I stood outside the church and howled at the moon.
I know that sounds a bit weird, but that is exactly what happened. Well, actually, it was more of a 'Nooooo!' and it was more to do with my text messages than the silvery disk hanging between the clouds.
Don't you just hate it when you get invited to the thing you really want to go to, after you've booked a thing you also want to go to on the same night, but not quite as much? For a moment I raced through ways in which I could decline my first invitation. There were none. Could I lie and say I was ill? Absolutely not! Could I just not turn up? No.
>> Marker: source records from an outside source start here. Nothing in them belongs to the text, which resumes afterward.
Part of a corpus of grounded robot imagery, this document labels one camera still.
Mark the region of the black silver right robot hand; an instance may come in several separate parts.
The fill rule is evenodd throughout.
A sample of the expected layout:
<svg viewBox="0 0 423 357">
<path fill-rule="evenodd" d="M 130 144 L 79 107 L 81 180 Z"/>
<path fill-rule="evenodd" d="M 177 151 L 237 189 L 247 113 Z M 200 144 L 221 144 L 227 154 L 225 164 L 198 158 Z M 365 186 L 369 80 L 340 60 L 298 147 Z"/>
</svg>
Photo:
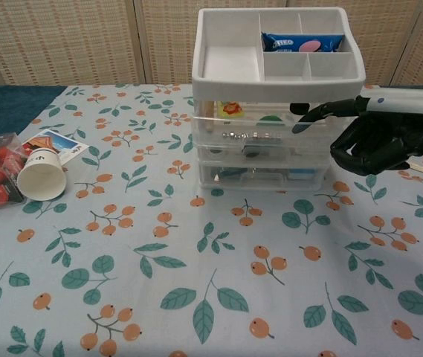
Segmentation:
<svg viewBox="0 0 423 357">
<path fill-rule="evenodd" d="M 346 171 L 368 176 L 405 170 L 409 158 L 423 156 L 423 89 L 378 87 L 326 102 L 305 113 L 292 132 L 329 117 L 353 119 L 330 146 L 331 157 Z"/>
</svg>

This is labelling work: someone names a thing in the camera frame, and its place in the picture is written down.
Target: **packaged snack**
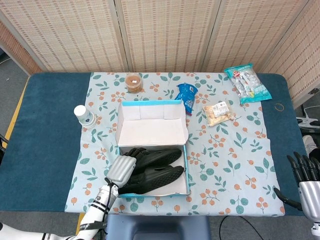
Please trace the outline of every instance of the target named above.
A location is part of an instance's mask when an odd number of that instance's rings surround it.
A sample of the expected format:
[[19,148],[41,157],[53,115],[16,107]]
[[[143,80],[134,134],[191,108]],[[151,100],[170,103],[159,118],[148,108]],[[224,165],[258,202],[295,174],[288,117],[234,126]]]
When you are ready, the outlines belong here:
[[229,103],[225,101],[221,101],[213,106],[203,106],[202,108],[209,127],[233,119],[234,116]]
[[272,98],[253,70],[252,63],[228,67],[224,72],[235,86],[241,104]]
[[194,105],[195,95],[198,92],[198,89],[188,83],[182,83],[177,86],[179,88],[179,94],[176,96],[175,100],[183,100],[185,113],[192,115],[192,106]]

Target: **orange berry pattern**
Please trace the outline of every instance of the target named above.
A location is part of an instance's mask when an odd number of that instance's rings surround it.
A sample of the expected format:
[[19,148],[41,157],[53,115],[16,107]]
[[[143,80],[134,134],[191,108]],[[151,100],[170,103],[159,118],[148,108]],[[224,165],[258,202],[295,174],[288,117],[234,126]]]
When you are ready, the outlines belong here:
[[[260,102],[240,105],[224,73],[139,73],[143,87],[126,89],[126,73],[93,72],[84,105],[96,114],[96,125],[82,128],[80,153],[70,180],[66,212],[87,212],[106,184],[120,148],[116,142],[118,108],[123,101],[174,100],[177,85],[194,85],[198,92],[192,116],[186,116],[185,173],[190,194],[184,196],[118,197],[110,214],[131,215],[251,215],[281,216],[283,203]],[[233,119],[208,127],[203,106],[225,101]]]

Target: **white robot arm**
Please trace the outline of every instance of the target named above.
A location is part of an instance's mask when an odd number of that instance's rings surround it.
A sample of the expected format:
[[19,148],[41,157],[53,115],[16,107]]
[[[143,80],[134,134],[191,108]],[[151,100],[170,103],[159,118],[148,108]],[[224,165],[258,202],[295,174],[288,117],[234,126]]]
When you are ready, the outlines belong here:
[[128,182],[135,166],[136,158],[132,156],[118,156],[115,159],[105,178],[107,184],[100,188],[84,215],[77,236],[60,237],[50,233],[20,231],[0,222],[0,240],[92,240],[99,229],[106,227],[105,217],[118,197],[118,189]]
[[320,240],[320,162],[305,155],[301,157],[297,152],[294,152],[294,155],[298,164],[291,156],[287,158],[298,186],[301,203],[288,199],[277,188],[274,188],[274,192],[285,204],[303,211],[304,215],[313,221],[313,239]]

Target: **gray floor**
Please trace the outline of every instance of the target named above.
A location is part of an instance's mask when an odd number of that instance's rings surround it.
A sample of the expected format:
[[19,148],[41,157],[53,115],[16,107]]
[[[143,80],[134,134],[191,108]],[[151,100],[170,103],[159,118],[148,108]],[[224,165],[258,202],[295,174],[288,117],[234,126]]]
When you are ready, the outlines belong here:
[[[5,134],[16,109],[27,75],[12,61],[0,65],[0,134]],[[209,217],[211,236],[219,239],[222,216]],[[311,239],[312,222],[305,217],[247,217],[265,240]],[[78,214],[63,212],[0,212],[0,222],[23,231],[73,235]],[[258,240],[257,233],[240,217],[228,217],[221,227],[223,240]]]

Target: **table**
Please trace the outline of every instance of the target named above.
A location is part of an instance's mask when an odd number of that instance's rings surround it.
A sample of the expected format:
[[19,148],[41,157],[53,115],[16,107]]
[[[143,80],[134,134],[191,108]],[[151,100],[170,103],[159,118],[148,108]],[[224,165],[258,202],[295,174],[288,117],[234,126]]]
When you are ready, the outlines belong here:
[[[261,104],[277,179],[283,193],[298,200],[285,156],[305,150],[287,83],[277,74],[259,77],[273,97]],[[0,167],[0,180],[6,183],[0,187],[1,210],[64,210],[75,167],[70,159],[77,158],[81,133],[73,107],[85,102],[89,78],[89,73],[39,73],[30,78]],[[285,210],[289,215],[299,214],[289,206]]]

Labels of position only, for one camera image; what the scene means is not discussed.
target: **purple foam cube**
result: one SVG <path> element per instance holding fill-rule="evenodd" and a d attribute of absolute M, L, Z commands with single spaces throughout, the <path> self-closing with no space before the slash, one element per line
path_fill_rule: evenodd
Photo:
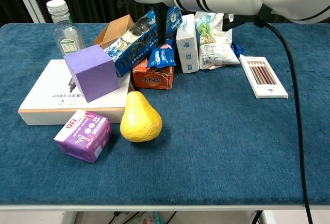
<path fill-rule="evenodd" d="M 65 55 L 64 59 L 87 102 L 119 89 L 114 61 L 99 45 Z"/>
<path fill-rule="evenodd" d="M 111 135 L 108 118 L 77 110 L 54 140 L 64 154 L 93 164 Z"/>

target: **white bottle cap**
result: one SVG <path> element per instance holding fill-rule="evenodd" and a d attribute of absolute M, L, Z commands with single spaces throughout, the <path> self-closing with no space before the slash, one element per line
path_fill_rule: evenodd
<path fill-rule="evenodd" d="M 64 0 L 48 1 L 46 5 L 51 15 L 64 15 L 69 12 L 68 6 Z"/>

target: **snack bag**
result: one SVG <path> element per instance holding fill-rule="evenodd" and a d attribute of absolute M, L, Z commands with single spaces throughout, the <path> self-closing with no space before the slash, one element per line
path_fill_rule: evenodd
<path fill-rule="evenodd" d="M 147 68 L 165 68 L 176 66 L 174 61 L 173 39 L 167 39 L 167 44 L 152 50 Z"/>
<path fill-rule="evenodd" d="M 164 224 L 158 212 L 145 212 L 141 217 L 135 218 L 128 224 Z"/>
<path fill-rule="evenodd" d="M 239 64 L 234 54 L 232 31 L 222 31 L 223 13 L 206 13 L 195 19 L 197 43 L 200 47 L 200 69 L 212 70 L 225 65 Z"/>

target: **white medicine box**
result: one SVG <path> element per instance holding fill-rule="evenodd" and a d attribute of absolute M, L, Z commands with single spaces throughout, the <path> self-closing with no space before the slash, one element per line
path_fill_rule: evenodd
<path fill-rule="evenodd" d="M 177 29 L 176 45 L 183 73 L 193 73 L 200 69 L 194 15 L 184 15 L 182 21 Z"/>

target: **open cardboard box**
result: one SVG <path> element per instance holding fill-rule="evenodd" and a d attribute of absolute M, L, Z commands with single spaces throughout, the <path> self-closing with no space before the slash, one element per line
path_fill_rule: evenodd
<path fill-rule="evenodd" d="M 133 24 L 134 22 L 129 14 L 111 21 L 97 36 L 93 45 L 98 44 L 101 48 L 106 48 L 129 30 Z"/>

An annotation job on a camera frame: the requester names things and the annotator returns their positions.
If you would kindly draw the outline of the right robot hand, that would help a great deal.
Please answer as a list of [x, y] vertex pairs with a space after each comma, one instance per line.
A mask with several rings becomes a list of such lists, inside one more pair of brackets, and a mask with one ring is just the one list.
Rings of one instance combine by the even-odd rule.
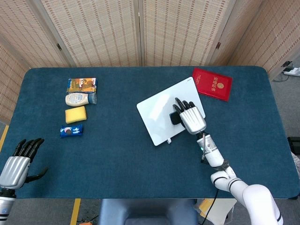
[[179, 115], [185, 129], [191, 135], [197, 135], [204, 132], [206, 129], [206, 122], [198, 107], [192, 101], [181, 101], [177, 97], [175, 98], [175, 101], [176, 104], [173, 104], [172, 106]]

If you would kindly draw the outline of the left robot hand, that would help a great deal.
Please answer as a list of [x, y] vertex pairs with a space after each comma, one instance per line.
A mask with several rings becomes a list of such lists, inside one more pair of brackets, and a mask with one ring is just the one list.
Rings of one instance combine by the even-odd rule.
[[0, 175], [0, 187], [4, 189], [17, 190], [25, 183], [42, 178], [48, 168], [44, 168], [37, 175], [28, 175], [31, 163], [40, 147], [45, 140], [38, 138], [35, 140], [21, 140], [15, 148], [12, 156], [10, 156]]

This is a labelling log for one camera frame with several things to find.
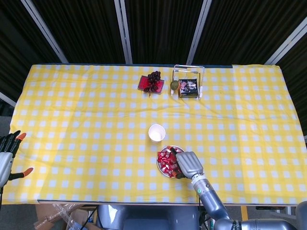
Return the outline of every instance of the red candy wrapper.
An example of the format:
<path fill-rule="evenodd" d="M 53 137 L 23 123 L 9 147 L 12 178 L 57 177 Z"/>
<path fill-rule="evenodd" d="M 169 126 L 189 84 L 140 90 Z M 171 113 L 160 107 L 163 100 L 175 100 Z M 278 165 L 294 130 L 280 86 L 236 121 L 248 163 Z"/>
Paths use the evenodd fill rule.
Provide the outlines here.
<path fill-rule="evenodd" d="M 169 177 L 174 177 L 172 172 L 181 173 L 181 170 L 177 164 L 176 156 L 173 153 L 168 151 L 158 152 L 157 161 L 160 163 L 162 172 L 169 175 Z"/>

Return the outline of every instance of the metal plate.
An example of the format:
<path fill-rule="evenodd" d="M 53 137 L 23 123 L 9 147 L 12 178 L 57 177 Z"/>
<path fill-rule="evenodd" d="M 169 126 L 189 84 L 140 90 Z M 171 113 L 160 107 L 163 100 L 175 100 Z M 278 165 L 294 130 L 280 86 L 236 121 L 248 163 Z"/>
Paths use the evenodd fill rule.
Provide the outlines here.
<path fill-rule="evenodd" d="M 180 150 L 181 152 L 184 152 L 184 150 L 181 148 L 181 147 L 178 147 L 176 145 L 168 145 L 170 147 L 173 147 L 173 148 L 176 148 L 177 150 Z M 160 152 L 163 152 L 166 150 L 166 148 L 168 146 L 165 146 L 163 149 L 160 150 Z M 157 153 L 157 166 L 158 166 L 158 169 L 160 170 L 160 172 L 164 175 L 164 176 L 167 176 L 169 178 L 175 178 L 175 177 L 170 177 L 168 174 L 164 173 L 162 170 L 161 170 L 161 164 L 158 162 L 158 153 Z"/>

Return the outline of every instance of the paper cup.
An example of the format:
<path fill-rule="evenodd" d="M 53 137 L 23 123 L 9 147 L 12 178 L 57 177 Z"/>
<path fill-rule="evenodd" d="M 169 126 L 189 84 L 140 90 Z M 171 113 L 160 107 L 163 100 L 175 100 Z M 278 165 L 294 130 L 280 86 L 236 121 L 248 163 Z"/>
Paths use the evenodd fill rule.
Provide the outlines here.
<path fill-rule="evenodd" d="M 166 132 L 161 125 L 154 124 L 149 128 L 148 135 L 153 142 L 159 142 L 165 138 Z"/>

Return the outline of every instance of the snack package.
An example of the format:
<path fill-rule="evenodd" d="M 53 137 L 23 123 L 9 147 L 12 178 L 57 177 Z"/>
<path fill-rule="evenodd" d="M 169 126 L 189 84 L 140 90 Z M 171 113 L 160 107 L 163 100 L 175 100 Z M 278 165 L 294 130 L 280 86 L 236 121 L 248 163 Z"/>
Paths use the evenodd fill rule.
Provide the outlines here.
<path fill-rule="evenodd" d="M 179 79 L 179 97 L 198 97 L 197 79 Z"/>

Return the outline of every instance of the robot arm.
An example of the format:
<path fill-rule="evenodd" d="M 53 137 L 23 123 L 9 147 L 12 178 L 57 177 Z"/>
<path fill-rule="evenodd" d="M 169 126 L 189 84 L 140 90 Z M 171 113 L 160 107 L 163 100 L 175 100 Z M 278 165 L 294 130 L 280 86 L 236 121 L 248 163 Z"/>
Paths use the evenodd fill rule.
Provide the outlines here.
<path fill-rule="evenodd" d="M 203 174 L 203 167 L 196 154 L 194 152 L 181 152 L 177 153 L 176 157 L 183 174 L 192 180 L 193 187 L 207 213 L 216 220 L 215 230 L 296 230 L 290 223 L 282 219 L 233 221 L 219 196 Z"/>
Annoyingly, my conscience was showering me with lightning bolts of truth and shattering each despicable excuse as I thought of it. No, I realised after a few moments that the right thing to do is to honour my first commitment.
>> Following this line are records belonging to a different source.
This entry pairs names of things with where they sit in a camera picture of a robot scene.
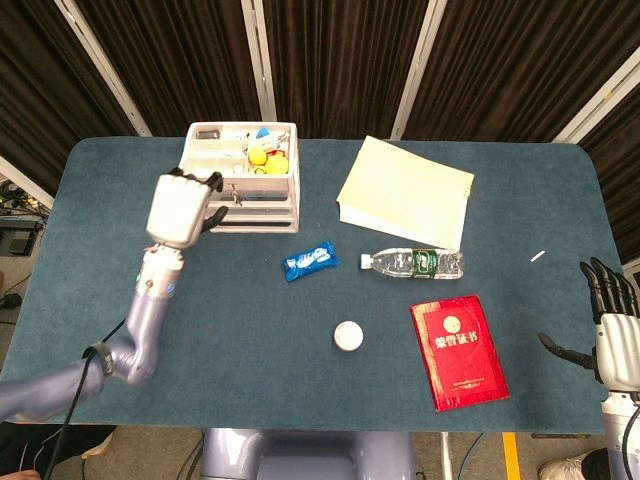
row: tennis ball
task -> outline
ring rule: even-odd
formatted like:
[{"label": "tennis ball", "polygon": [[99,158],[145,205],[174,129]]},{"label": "tennis ball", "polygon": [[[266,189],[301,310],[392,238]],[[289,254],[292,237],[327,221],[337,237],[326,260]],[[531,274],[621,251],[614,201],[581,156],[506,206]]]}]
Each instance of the tennis ball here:
[{"label": "tennis ball", "polygon": [[267,173],[285,174],[289,171],[289,161],[283,155],[272,155],[265,165]]},{"label": "tennis ball", "polygon": [[262,147],[251,147],[249,149],[249,161],[254,165],[264,165],[267,163],[267,154]]}]

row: yellow floor stripe
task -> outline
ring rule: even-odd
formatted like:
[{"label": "yellow floor stripe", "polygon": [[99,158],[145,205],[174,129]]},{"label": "yellow floor stripe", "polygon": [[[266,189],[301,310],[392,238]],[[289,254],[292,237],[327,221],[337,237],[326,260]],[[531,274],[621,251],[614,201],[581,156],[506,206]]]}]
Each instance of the yellow floor stripe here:
[{"label": "yellow floor stripe", "polygon": [[504,432],[502,434],[502,443],[504,445],[504,464],[507,467],[507,480],[520,480],[516,434]]}]

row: white bottle cap
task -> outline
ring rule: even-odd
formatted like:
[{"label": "white bottle cap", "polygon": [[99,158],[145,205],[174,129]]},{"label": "white bottle cap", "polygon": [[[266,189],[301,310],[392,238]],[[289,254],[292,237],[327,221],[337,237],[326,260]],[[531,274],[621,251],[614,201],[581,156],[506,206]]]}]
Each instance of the white bottle cap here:
[{"label": "white bottle cap", "polygon": [[355,322],[342,322],[333,332],[333,340],[340,350],[352,352],[362,345],[364,333],[360,325]]},{"label": "white bottle cap", "polygon": [[361,269],[368,270],[371,268],[371,265],[373,265],[373,258],[371,258],[371,255],[367,255],[366,253],[363,253],[362,255],[360,255]]}]

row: shoe
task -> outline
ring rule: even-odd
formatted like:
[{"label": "shoe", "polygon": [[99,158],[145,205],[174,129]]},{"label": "shoe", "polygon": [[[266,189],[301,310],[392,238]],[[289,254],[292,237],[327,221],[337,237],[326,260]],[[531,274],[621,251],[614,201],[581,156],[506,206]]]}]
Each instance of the shoe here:
[{"label": "shoe", "polygon": [[93,447],[92,449],[87,450],[86,452],[84,452],[82,454],[82,459],[86,460],[89,457],[95,457],[95,456],[98,456],[98,455],[104,455],[105,453],[107,453],[107,450],[109,449],[109,446],[111,445],[111,441],[112,440],[113,440],[113,433],[110,434],[107,438],[105,438],[104,442],[102,442],[97,447]]},{"label": "shoe", "polygon": [[540,480],[585,480],[582,475],[582,461],[591,452],[566,460],[552,460],[538,468]]}]

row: black curtain
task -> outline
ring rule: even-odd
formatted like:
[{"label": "black curtain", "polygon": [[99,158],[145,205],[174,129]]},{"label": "black curtain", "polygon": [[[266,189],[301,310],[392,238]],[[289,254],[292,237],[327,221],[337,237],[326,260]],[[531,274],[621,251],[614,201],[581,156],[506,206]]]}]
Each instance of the black curtain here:
[{"label": "black curtain", "polygon": [[620,259],[626,263],[640,257],[640,86],[580,146],[598,172]]},{"label": "black curtain", "polygon": [[551,141],[640,45],[638,0],[450,1],[404,138]]},{"label": "black curtain", "polygon": [[153,135],[260,120],[240,1],[78,0]]},{"label": "black curtain", "polygon": [[0,154],[55,194],[78,140],[135,135],[53,2],[0,2]]},{"label": "black curtain", "polygon": [[265,0],[278,120],[303,138],[389,137],[427,0]]}]
This was how choir ended for me tonight then: howling at the moon.
It hadn't been a bad evening. We had a couple of new people who really enjoyed it and the Christmas tunes didn't sound terrible... after a bit of practice.
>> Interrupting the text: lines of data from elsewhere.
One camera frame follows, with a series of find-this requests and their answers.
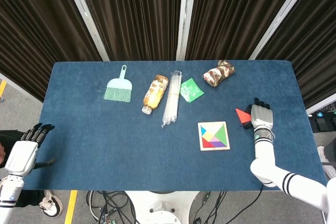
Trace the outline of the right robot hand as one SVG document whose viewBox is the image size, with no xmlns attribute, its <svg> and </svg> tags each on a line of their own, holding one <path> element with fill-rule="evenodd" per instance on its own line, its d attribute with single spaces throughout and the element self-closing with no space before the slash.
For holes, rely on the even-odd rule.
<svg viewBox="0 0 336 224">
<path fill-rule="evenodd" d="M 254 98 L 254 103 L 249 104 L 244 111 L 251 116 L 247 122 L 242 123 L 243 128 L 256 129 L 258 126 L 268 127 L 270 130 L 273 127 L 273 112 L 268 103 Z"/>
</svg>

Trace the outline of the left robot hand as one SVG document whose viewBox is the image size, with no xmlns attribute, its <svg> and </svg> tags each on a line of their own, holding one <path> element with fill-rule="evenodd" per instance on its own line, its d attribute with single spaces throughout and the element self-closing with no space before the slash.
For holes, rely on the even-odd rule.
<svg viewBox="0 0 336 224">
<path fill-rule="evenodd" d="M 23 134 L 21 139 L 14 144 L 5 164 L 9 175 L 24 177 L 33 169 L 48 167 L 56 162 L 55 157 L 46 162 L 36 162 L 39 148 L 46 135 L 54 128 L 55 126 L 52 124 L 38 123 Z"/>
</svg>

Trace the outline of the orange triangle tangram piece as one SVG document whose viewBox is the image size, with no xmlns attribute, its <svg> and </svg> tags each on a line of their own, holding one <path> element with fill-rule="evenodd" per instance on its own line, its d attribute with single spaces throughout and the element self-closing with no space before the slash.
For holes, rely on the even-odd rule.
<svg viewBox="0 0 336 224">
<path fill-rule="evenodd" d="M 236 113 L 237 113 L 237 116 L 241 122 L 241 124 L 244 124 L 244 123 L 248 123 L 251 121 L 251 115 L 245 111 L 242 111 L 238 108 L 235 109 L 236 110 Z"/>
</svg>

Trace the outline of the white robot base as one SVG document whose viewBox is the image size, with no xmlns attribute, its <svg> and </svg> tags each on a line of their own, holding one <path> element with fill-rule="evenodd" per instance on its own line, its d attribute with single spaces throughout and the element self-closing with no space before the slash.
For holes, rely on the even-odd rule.
<svg viewBox="0 0 336 224">
<path fill-rule="evenodd" d="M 140 224 L 189 224 L 192 203 L 198 191 L 127 191 Z"/>
</svg>

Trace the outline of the green triangle tangram piece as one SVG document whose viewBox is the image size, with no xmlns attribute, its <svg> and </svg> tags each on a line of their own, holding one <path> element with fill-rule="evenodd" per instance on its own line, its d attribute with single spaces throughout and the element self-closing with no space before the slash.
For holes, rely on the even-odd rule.
<svg viewBox="0 0 336 224">
<path fill-rule="evenodd" d="M 228 146 L 227 144 L 227 137 L 226 137 L 226 128 L 224 125 L 222 125 L 219 130 L 216 132 L 214 135 L 216 138 L 220 140 L 220 142 L 224 143 L 226 147 Z"/>
</svg>

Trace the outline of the wooden tangram tray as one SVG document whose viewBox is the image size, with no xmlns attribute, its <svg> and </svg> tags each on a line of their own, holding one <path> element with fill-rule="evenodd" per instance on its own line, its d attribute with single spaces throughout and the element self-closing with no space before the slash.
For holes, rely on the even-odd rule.
<svg viewBox="0 0 336 224">
<path fill-rule="evenodd" d="M 219 128 L 224 125 L 226 128 L 226 137 L 227 137 L 227 147 L 214 147 L 214 148 L 203 148 L 202 146 L 202 134 L 201 134 L 201 126 L 206 129 L 206 131 L 209 131 L 213 135 L 216 134 L 216 132 L 219 130 Z M 225 121 L 220 122 L 199 122 L 197 125 L 198 128 L 198 135 L 199 135 L 199 142 L 200 142 L 200 150 L 201 151 L 226 151 L 230 150 L 230 143 L 229 143 L 229 137 L 228 137 L 228 130 L 227 125 Z"/>
</svg>

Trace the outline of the white sneaker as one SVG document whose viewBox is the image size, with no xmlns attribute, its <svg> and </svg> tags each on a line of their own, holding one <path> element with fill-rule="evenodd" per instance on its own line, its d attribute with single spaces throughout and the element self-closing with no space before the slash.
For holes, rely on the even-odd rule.
<svg viewBox="0 0 336 224">
<path fill-rule="evenodd" d="M 44 197 L 38 204 L 38 207 L 50 218 L 60 216 L 63 211 L 61 200 L 51 190 L 44 190 Z"/>
<path fill-rule="evenodd" d="M 328 163 L 329 160 L 327 159 L 327 157 L 325 156 L 325 153 L 324 153 L 324 146 L 318 146 L 317 147 L 317 151 L 318 151 L 318 154 L 319 154 L 319 157 L 320 157 L 320 161 L 322 163 Z"/>
</svg>

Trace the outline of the black equipment box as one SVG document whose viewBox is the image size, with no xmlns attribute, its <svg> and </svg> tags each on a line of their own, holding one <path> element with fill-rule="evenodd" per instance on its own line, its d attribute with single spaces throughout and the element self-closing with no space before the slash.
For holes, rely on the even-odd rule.
<svg viewBox="0 0 336 224">
<path fill-rule="evenodd" d="M 336 104 L 329 104 L 308 115 L 313 133 L 336 131 Z"/>
</svg>

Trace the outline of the green sachet packet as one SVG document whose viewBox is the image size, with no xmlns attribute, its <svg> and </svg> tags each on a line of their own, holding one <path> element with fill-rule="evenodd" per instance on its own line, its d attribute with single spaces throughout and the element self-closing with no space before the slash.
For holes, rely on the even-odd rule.
<svg viewBox="0 0 336 224">
<path fill-rule="evenodd" d="M 187 103 L 191 103 L 201 97 L 204 92 L 198 87 L 194 79 L 190 78 L 181 84 L 180 94 Z"/>
</svg>

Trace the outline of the dark brown curtain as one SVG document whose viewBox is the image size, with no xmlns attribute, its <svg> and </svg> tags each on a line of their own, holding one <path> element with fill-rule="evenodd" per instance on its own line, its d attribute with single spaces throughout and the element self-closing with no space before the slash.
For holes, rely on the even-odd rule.
<svg viewBox="0 0 336 224">
<path fill-rule="evenodd" d="M 247 60 L 285 0 L 194 0 L 186 60 Z"/>
<path fill-rule="evenodd" d="M 86 0 L 111 61 L 176 59 L 181 0 Z"/>
<path fill-rule="evenodd" d="M 43 101 L 61 61 L 101 61 L 74 0 L 0 0 L 0 73 Z"/>
<path fill-rule="evenodd" d="M 297 0 L 258 60 L 292 63 L 309 108 L 336 93 L 336 0 Z"/>
</svg>

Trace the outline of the bundle of clear straws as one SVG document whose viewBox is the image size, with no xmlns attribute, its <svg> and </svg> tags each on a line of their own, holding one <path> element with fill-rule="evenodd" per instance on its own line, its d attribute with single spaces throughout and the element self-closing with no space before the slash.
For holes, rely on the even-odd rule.
<svg viewBox="0 0 336 224">
<path fill-rule="evenodd" d="M 170 125 L 171 123 L 174 123 L 177 119 L 181 81 L 182 81 L 181 71 L 175 70 L 174 72 L 171 73 L 171 82 L 169 86 L 169 92 L 167 95 L 167 101 L 163 113 L 161 127 Z"/>
</svg>

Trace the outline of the blue table cloth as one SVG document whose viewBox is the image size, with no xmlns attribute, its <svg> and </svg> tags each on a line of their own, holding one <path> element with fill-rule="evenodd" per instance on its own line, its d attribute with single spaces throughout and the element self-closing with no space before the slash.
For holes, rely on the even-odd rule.
<svg viewBox="0 0 336 224">
<path fill-rule="evenodd" d="M 292 68 L 285 60 L 234 60 L 235 73 L 217 87 L 202 75 L 217 65 L 206 61 L 128 61 L 131 101 L 103 99 L 109 80 L 123 65 L 111 62 L 54 64 L 40 121 L 52 124 L 37 159 L 56 158 L 32 171 L 26 189 L 233 191 L 259 190 L 250 171 L 254 134 L 242 127 L 236 108 L 254 98 L 274 114 L 276 164 L 326 183 L 305 105 Z M 180 70 L 204 94 L 191 103 L 179 99 L 176 122 L 161 127 L 166 100 L 149 115 L 144 96 L 155 78 Z M 199 122 L 225 121 L 230 150 L 201 151 Z"/>
</svg>

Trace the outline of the orange drink bottle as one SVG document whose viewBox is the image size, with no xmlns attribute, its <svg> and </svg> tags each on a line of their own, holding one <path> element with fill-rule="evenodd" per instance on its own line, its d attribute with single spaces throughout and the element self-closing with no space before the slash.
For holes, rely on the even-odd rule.
<svg viewBox="0 0 336 224">
<path fill-rule="evenodd" d="M 144 99 L 142 112 L 149 115 L 156 109 L 163 97 L 163 94 L 168 85 L 168 78 L 163 75 L 156 75 L 155 79 L 152 81 Z"/>
</svg>

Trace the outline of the green hand brush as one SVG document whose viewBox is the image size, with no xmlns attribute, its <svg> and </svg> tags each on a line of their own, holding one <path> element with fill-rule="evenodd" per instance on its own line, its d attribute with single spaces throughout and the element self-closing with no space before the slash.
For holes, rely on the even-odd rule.
<svg viewBox="0 0 336 224">
<path fill-rule="evenodd" d="M 125 78 L 127 66 L 123 65 L 118 78 L 111 79 L 106 86 L 103 99 L 109 101 L 130 102 L 132 83 Z"/>
</svg>

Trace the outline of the white partition post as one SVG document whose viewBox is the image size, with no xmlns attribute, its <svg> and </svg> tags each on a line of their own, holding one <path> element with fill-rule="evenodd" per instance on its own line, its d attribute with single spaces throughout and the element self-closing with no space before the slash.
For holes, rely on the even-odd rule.
<svg viewBox="0 0 336 224">
<path fill-rule="evenodd" d="M 73 0 L 103 61 L 110 61 L 86 0 Z"/>
<path fill-rule="evenodd" d="M 285 0 L 248 60 L 255 60 L 298 0 Z"/>
<path fill-rule="evenodd" d="M 186 50 L 193 13 L 194 0 L 181 0 L 176 61 L 186 59 Z"/>
</svg>
"Listen!" I heard myself saying in that teacher-like middle ground between determined and grumpy, "You've got to hear the note in your head." I stabbed a D on the piano. "Hear it, sing it silently, then sing it out!"
I'm not the best choir leader or music teacher. I barely know what I'm doing most of the time, but I know when six people are singing six slightly different notes that they think are all a perfect D.
I also know it's very difficult to remain patient until they get it. It's always been astonishing to me that some people just don't know that a note is out of tune. I don't have perfect pitch, but to me, a flat note is as distracting and as incongruous as Mickey Mouse ears painted onto the Mona Lisa. Imagine staring at that hallowed painting with somebody who couldn't actually see a giant pair of Disney ears stuck carelessly, absurdly and horrendously onto Lisa Geradhini's head.
I'm ranting a bit. I can already see Future Me getting a bit restless at my immature lack of patience and good humour. Choir is full of nice people - I love all of them and we got somewhere nice today. It's just that it can be hard hard work, and despite people's best efforts to point out otherwise, I'm not exactly Calcot's answer to Gareth Malone.
For a start, I bet he never howls at the moon.